There are currently no unified public access repositories for the storage of large multi-omics datasets which plays its role in the aforementioned lack of standardisation.
Storage of Sensitive Data
Although the open-access model is a laudable aim for multi-omics data, there are ethics and privacy considerations which must be observed when holding and sharing those data. Personal health records and genomics data are often integral to these data, and so, need to be handled with care.
Important though these considerations may be, their implementation is less of a technology problem, and more of a question of robust policymaking and enforcement. It requires careful planning of data sharing projects and proper legal and ethical consultation.
As with any public data storage, the security of these data must be ensured, but due to the sensitive nature of health information, extra assurance needs to be granted to patients before their data is shared. Protection protocols for security breaches need to be in place including encryption, access controls, and secure data transfer before any patient datasets are ready for sharing.
Strengthening Incentives for Data Sharing
An additional roadblock for the sharing of multi-omics datasets are the conflicting policies that differing institutions have towards open-access. Variability in data access and sharing policies across research institutions, funding agencies, and journals can hinder collaboration and data reuse.
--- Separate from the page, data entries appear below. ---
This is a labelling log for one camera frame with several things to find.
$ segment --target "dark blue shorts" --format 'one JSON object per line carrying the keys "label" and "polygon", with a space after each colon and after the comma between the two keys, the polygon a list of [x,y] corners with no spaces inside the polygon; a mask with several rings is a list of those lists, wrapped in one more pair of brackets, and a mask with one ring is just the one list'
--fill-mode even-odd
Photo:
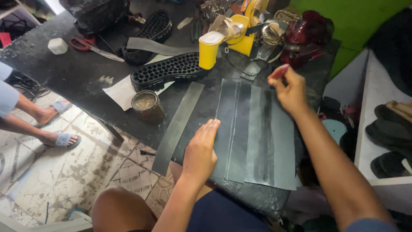
{"label": "dark blue shorts", "polygon": [[[254,213],[219,191],[213,190],[196,202],[186,232],[230,231],[271,232],[266,223]],[[386,222],[365,218],[352,223],[345,232],[397,232],[397,229]]]}

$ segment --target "white chalk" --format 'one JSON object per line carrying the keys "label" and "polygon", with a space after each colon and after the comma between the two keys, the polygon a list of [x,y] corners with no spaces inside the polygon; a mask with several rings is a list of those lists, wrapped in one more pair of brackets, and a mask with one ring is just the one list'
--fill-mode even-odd
{"label": "white chalk", "polygon": [[68,45],[66,42],[64,42],[63,39],[61,38],[56,38],[56,39],[51,39],[49,41],[49,45],[47,46],[50,51],[52,51],[54,54],[59,55],[66,53]]}

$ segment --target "green wall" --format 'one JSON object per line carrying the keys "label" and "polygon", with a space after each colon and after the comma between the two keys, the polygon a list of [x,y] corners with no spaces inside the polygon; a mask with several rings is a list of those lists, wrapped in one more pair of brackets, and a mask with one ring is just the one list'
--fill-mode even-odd
{"label": "green wall", "polygon": [[313,9],[330,18],[335,25],[333,38],[342,45],[330,74],[335,77],[349,64],[379,26],[412,0],[291,0],[299,11]]}

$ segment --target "scissors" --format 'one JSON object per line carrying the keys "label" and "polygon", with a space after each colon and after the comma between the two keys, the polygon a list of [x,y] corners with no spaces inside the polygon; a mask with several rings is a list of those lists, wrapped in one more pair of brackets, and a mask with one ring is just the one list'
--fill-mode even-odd
{"label": "scissors", "polygon": [[113,60],[117,60],[117,61],[120,61],[120,62],[124,62],[124,60],[123,60],[122,58],[120,58],[120,57],[118,57],[118,56],[116,56],[116,55],[113,55],[113,54],[111,54],[111,53],[102,51],[102,50],[100,50],[100,49],[98,49],[98,48],[90,45],[90,43],[88,43],[88,41],[87,41],[86,39],[85,39],[85,40],[82,40],[82,39],[79,39],[79,38],[72,38],[72,39],[70,40],[70,44],[71,44],[76,50],[83,51],[83,52],[92,50],[93,52],[95,52],[95,53],[97,53],[97,54],[99,54],[99,55],[102,55],[102,56],[104,56],[104,57],[107,57],[107,58],[109,58],[109,59],[113,59]]}

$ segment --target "hand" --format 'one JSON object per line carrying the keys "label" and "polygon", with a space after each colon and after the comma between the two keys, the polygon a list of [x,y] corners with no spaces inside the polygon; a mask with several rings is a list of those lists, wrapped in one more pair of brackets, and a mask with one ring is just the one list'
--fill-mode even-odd
{"label": "hand", "polygon": [[182,177],[185,180],[203,186],[212,175],[218,162],[218,158],[213,151],[213,144],[219,126],[219,120],[210,119],[197,130],[190,140],[183,158]]}
{"label": "hand", "polygon": [[[282,76],[288,82],[287,87],[282,83]],[[279,101],[293,117],[309,109],[306,101],[305,78],[297,74],[288,64],[276,68],[267,78],[267,82],[276,88]]]}

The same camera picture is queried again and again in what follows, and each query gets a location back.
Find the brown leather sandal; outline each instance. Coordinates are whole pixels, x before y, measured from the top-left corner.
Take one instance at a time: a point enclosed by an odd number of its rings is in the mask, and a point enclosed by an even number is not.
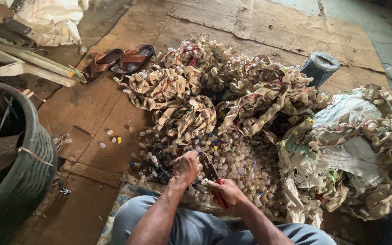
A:
[[[150,45],[145,45],[139,50],[126,49],[119,63],[112,67],[112,71],[118,74],[133,73],[148,61],[154,52],[154,47]]]
[[[84,73],[88,74],[89,77],[86,77],[86,82],[82,82],[83,85],[91,85],[95,83],[98,78],[110,68],[110,66],[114,65],[116,61],[123,54],[122,49],[115,48],[111,50],[108,54],[98,54],[91,61],[90,65],[86,67]]]

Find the rubber tire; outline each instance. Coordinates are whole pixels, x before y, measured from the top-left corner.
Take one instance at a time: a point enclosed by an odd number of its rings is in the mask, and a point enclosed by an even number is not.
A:
[[[57,167],[55,144],[39,123],[33,103],[18,90],[0,83],[0,94],[13,97],[13,107],[21,109],[25,119],[22,146],[53,164],[44,164],[21,151],[0,184],[0,244],[9,244],[23,222],[35,211],[49,191]]]
In this regard, upholding the principles of data sharing requires the promotion of transparency and collaboration to be successful. Luckily, multiple institutions exist to promote sharing and reuse, and the hope is that larger companies come on board to honour these attitudes.
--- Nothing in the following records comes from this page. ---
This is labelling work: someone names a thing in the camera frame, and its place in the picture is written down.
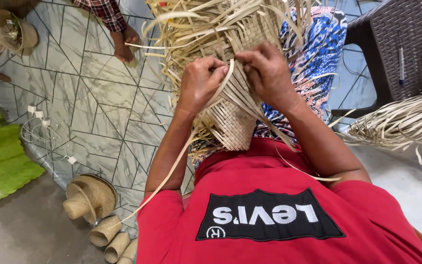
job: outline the red t-shirt
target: red t-shirt
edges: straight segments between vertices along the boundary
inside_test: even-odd
[[[138,264],[422,263],[422,243],[388,192],[354,180],[329,190],[290,168],[270,139],[213,154],[195,177],[186,209],[164,190],[138,213]]]

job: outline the patterned fabric
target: patterned fabric
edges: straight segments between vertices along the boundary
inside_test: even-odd
[[[289,62],[289,68],[297,93],[304,97],[307,105],[317,116],[322,118],[334,75],[311,79],[336,71],[345,42],[348,22],[343,12],[332,7],[312,7],[310,11],[312,16],[310,29],[304,34],[304,43],[298,43],[294,49],[294,51],[302,49],[302,52]],[[296,22],[295,9],[290,12],[292,21]],[[284,22],[280,32],[283,48],[290,47],[296,40],[296,34],[293,33],[288,36],[289,31],[289,25]],[[285,54],[286,58],[290,58],[292,55],[292,52]],[[293,138],[296,143],[297,139],[287,118],[266,103],[262,104],[262,108],[273,125]],[[268,127],[260,121],[256,122],[253,136],[267,138],[273,136],[273,138],[279,139],[275,133],[270,134]],[[208,147],[213,147],[213,145],[202,140],[194,141],[190,145],[190,153],[197,153],[192,156],[192,164],[195,169],[204,159],[216,152],[216,150],[203,151],[204,148]]]
[[[126,21],[120,12],[116,0],[71,0],[78,7],[102,19],[105,27],[111,32],[126,29]]]

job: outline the concrete floor
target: concrete floor
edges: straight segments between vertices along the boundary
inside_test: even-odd
[[[44,173],[0,200],[0,264],[105,264],[91,227],[63,210],[64,191]]]

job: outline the plaid shirt sleeve
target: plaid shirt sleeve
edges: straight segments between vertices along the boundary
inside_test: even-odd
[[[126,21],[123,19],[116,0],[71,0],[71,2],[102,19],[105,27],[111,32],[126,29]]]

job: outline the levi's logo
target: levi's logo
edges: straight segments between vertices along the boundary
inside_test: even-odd
[[[260,189],[246,195],[211,194],[196,240],[282,241],[301,237],[345,237],[310,188],[298,195],[273,194]]]

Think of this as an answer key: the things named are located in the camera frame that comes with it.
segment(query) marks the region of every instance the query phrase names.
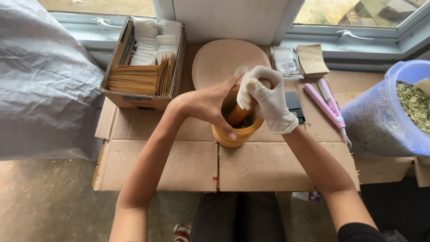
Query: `bare hand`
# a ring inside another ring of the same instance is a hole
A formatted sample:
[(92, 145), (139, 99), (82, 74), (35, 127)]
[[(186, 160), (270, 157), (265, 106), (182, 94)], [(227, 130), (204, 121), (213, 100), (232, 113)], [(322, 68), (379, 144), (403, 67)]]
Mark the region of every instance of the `bare hand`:
[(234, 129), (222, 117), (221, 105), (230, 89), (244, 73), (229, 77), (224, 82), (202, 90), (179, 95), (169, 105), (178, 105), (185, 117), (198, 118), (221, 128), (231, 139), (236, 139)]

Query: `glass pane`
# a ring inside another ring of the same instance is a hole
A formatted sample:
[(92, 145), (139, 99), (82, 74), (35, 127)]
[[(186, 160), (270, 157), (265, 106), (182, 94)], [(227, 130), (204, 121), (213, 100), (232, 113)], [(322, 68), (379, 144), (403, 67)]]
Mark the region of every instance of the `glass pane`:
[(428, 0), (306, 0), (294, 23), (395, 28)]
[(38, 0), (46, 9), (135, 16), (155, 16), (152, 0)]

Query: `person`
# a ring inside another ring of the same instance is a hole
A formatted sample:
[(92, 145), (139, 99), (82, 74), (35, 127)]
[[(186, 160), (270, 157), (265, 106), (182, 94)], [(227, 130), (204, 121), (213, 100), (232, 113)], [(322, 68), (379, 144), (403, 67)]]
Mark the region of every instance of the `person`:
[[(265, 88), (257, 81), (259, 78), (268, 79), (272, 89)], [(288, 111), (283, 82), (280, 72), (257, 66), (246, 74), (236, 74), (215, 86), (187, 92), (173, 99), (123, 185), (109, 241), (147, 241), (148, 207), (169, 155), (166, 150), (171, 149), (185, 119), (194, 117), (210, 122), (232, 139), (236, 138), (234, 129), (221, 115), (221, 104), (230, 89), (239, 83), (239, 105), (248, 108), (252, 96), (258, 101), (258, 115), (266, 121), (271, 131), (282, 135), (326, 199), (338, 240), (384, 241), (351, 177), (322, 145), (298, 125), (297, 118)], [(229, 216), (236, 218), (236, 221), (225, 219)], [(217, 223), (208, 226), (211, 221)], [(190, 241), (286, 241), (283, 229), (273, 192), (209, 193), (203, 195), (197, 209)]]

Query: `white latex glove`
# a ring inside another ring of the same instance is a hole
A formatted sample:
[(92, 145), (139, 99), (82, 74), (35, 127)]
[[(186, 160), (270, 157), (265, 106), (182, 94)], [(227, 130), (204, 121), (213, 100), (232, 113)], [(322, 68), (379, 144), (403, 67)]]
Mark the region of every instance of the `white latex glove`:
[[(272, 85), (267, 89), (260, 78), (266, 78)], [(298, 125), (298, 119), (290, 113), (285, 103), (284, 77), (281, 72), (258, 65), (245, 73), (237, 94), (237, 103), (242, 109), (251, 108), (252, 97), (258, 101), (255, 110), (266, 120), (269, 129), (275, 134), (290, 133)]]

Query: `blue plastic container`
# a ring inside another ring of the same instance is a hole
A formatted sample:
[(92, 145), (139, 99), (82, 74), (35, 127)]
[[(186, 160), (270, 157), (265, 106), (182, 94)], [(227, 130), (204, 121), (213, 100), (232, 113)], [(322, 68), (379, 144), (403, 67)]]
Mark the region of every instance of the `blue plastic container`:
[(430, 78), (430, 61), (399, 62), (384, 77), (341, 108), (352, 151), (363, 157), (430, 156), (430, 137), (410, 120), (396, 92), (397, 80)]
Furthermore, aside from the benefit to other teams, and the overall scientific community, there isn't much incentive for researchers to share the data that they've toiled over. However, having proper accreditation mechanisms in place for exchanging multi-omics data can encourage researchers to share their data. If the use of a team's datasets leads to accreditation and citation, then that team can feel properly recognised for their contribution.
Multi-omics research offers immense potential for understanding complex biological systems, yet faces challenges in data sharing due to technical, ethical, and institutional hurdles. Overcoming these obstacles will require concerted efforts in establishing standardised protocols, robust privacy measures, and incentivising data sharing through accreditation mechanisms, paving the way for collaborative breakthroughs in biomedical research.